# Ridge regression

Ridge regression is a method of estimating the coefficients of multiple-regression models in scenarios where linearly independent variables are highly correlated. It has been used in many fields including econometrics, chemistry, and engineering.

The theory was first introduced by Hoerl and Kennard in 1970 in their Technometrics papers “RIDGE regressions: biased estimation of nonorthogonal problems” and “RIDGE regressions: applications in nonorthogonal problems”. This was the result of ten years of research into the field of ridge analysis.

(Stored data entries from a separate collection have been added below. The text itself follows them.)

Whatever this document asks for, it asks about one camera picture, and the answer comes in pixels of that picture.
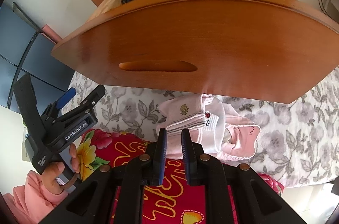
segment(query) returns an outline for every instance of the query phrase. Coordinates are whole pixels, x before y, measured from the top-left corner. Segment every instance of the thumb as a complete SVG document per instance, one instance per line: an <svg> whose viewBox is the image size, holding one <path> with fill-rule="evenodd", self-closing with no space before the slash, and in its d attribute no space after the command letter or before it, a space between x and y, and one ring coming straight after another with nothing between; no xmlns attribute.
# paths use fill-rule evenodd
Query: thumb
<svg viewBox="0 0 339 224"><path fill-rule="evenodd" d="M41 175L42 184L52 194L58 195L63 189L55 179L63 172L65 166L62 162L50 163Z"/></svg>

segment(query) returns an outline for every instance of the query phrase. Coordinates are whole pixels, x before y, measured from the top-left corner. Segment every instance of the blue gripper pad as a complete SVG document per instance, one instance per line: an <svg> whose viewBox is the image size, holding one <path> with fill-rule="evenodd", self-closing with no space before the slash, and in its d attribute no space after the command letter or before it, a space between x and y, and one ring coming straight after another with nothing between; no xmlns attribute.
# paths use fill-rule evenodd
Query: blue gripper pad
<svg viewBox="0 0 339 224"><path fill-rule="evenodd" d="M67 92L62 95L57 101L56 108L62 109L76 94L76 90L74 87L71 87Z"/></svg>
<svg viewBox="0 0 339 224"><path fill-rule="evenodd" d="M197 158L189 134L189 129L183 129L181 132L181 148L187 184L196 186L198 176Z"/></svg>
<svg viewBox="0 0 339 224"><path fill-rule="evenodd" d="M160 129L157 146L155 148L155 153L153 157L154 186L162 185L162 181L165 175L166 151L167 151L167 131L166 129Z"/></svg>

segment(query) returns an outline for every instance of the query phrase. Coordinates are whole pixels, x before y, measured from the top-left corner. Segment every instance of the yellow flower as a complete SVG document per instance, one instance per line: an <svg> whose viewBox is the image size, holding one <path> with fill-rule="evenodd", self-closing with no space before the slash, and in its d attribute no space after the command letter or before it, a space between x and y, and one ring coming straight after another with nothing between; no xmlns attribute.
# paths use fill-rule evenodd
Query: yellow flower
<svg viewBox="0 0 339 224"><path fill-rule="evenodd" d="M87 138L84 143L81 143L77 149L77 155L80 161L80 176L81 180L84 181L88 176L94 172L94 168L90 165L96 155L95 146L91 146L91 139Z"/></svg>

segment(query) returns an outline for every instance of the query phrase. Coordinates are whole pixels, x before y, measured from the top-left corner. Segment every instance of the pink shirt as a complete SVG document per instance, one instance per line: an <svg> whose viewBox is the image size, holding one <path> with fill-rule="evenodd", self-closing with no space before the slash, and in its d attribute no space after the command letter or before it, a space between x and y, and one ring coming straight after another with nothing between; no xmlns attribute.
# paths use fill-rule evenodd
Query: pink shirt
<svg viewBox="0 0 339 224"><path fill-rule="evenodd" d="M30 171L24 186L13 188L13 195L3 197L20 224L39 223L67 196L63 191L59 195L50 193L41 182L41 177Z"/></svg>

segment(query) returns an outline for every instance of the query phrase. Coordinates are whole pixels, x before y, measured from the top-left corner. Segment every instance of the person's arm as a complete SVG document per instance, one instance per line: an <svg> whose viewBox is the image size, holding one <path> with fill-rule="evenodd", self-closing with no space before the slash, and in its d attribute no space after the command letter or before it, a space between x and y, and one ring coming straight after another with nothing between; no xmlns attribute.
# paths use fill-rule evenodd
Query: person's arm
<svg viewBox="0 0 339 224"><path fill-rule="evenodd" d="M75 145L71 145L72 166L80 171ZM67 196L55 181L65 166L61 162L51 163L42 175L30 171L24 186L13 188L13 195L5 194L4 199L20 224L39 223Z"/></svg>

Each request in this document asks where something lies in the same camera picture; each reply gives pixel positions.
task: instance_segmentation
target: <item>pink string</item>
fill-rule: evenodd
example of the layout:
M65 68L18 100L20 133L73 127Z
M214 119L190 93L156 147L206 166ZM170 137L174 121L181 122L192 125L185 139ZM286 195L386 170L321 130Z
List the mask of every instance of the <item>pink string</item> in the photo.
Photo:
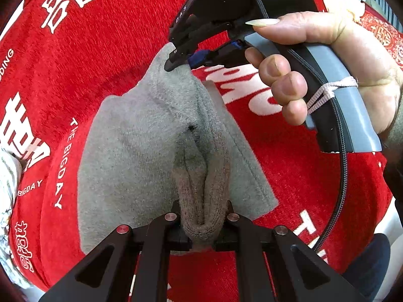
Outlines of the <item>pink string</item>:
M306 106L308 107L308 114L311 114L318 108L322 107L327 101L334 97L334 90L339 87L358 87L357 81L353 76L343 78L338 82L326 83L322 85L315 94L308 101Z

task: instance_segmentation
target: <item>red tablecloth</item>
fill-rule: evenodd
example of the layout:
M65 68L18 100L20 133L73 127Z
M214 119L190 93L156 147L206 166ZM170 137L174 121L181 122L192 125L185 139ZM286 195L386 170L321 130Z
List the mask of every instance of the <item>red tablecloth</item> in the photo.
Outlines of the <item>red tablecloth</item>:
M0 142L28 161L11 249L21 272L43 290L83 257L77 170L92 119L106 96L123 94L144 75L184 1L26 0L0 42ZM315 1L323 10L323 1ZM201 68L195 75L216 82L279 200L255 223L285 224L315 241L337 198L338 155L321 153L313 132L284 122L252 66ZM384 165L380 153L349 155L345 209L320 252L337 271L370 241L390 203ZM169 283L174 302L235 301L234 257L172 257Z

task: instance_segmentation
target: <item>blue clip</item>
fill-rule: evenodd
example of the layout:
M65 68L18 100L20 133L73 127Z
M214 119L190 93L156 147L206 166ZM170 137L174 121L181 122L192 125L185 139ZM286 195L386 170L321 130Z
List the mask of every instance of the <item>blue clip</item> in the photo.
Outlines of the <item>blue clip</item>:
M187 62L191 69L198 68L203 65L204 59L210 53L210 50L199 50L192 54L189 58L187 58Z
M231 42L231 45L235 46L237 49L242 50L243 46L238 43L238 41Z

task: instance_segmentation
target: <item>long fingernail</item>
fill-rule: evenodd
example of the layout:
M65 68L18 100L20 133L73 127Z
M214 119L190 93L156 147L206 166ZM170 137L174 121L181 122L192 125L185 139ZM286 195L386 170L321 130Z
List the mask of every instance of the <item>long fingernail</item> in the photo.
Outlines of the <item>long fingernail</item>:
M275 24L279 23L279 21L280 21L280 19L264 18L264 19L250 20L250 21L246 22L245 24L256 26L256 27L266 27L269 25L275 25Z

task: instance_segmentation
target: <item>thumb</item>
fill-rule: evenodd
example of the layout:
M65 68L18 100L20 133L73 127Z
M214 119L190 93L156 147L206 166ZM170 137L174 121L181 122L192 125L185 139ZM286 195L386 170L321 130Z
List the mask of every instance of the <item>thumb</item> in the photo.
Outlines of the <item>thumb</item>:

Ridge regression was developed as a possible solution to the imprecision of least square estimators when linear regression models have some multicollinear (highly correlated) independent variables—by creating a ridge regression estimator (RR). This provides a more precise ridge parameters estimate, as its variance and mean square estimator are often smaller than the least square estimators previously derived.

## Mathematical details

In standard linear regression, an ${\textstyle n\times 1}$ column vector ${\textstyle y}$ is to be projected onto the column space of the ${\textstyle n\times p}$ design matrix ${\textstyle X}$ (typically ${\textstyle p\ll n}$ ) whose columns are highly correlated. The ordinary least squares estimator of the coefficients ${\textstyle \beta \in \mathbb {R} ^{p\times 1}}$ by which the columns are multiplied to get the orthogonal projection ${\textstyle X\beta }$ is

${\widehat {\beta }}=(X^{T}X)^{-1}X^{T}y$ (where ${\textstyle X^{T}}$ is the transpose of ${\textstyle X}$ ).

By contrast, the ridge regression estimator is

${\widehat {\beta }}_{\text{ridge}}=(X^{T}X+kI_{p})^{-1}X^{T}y$ where ${\textstyle I_{p}}$ is the ${\textstyle p\times p}$ identity matrix and ${\textstyle k>0}$ is small. The name 'ridge' refers to the shape along the diagonal of I.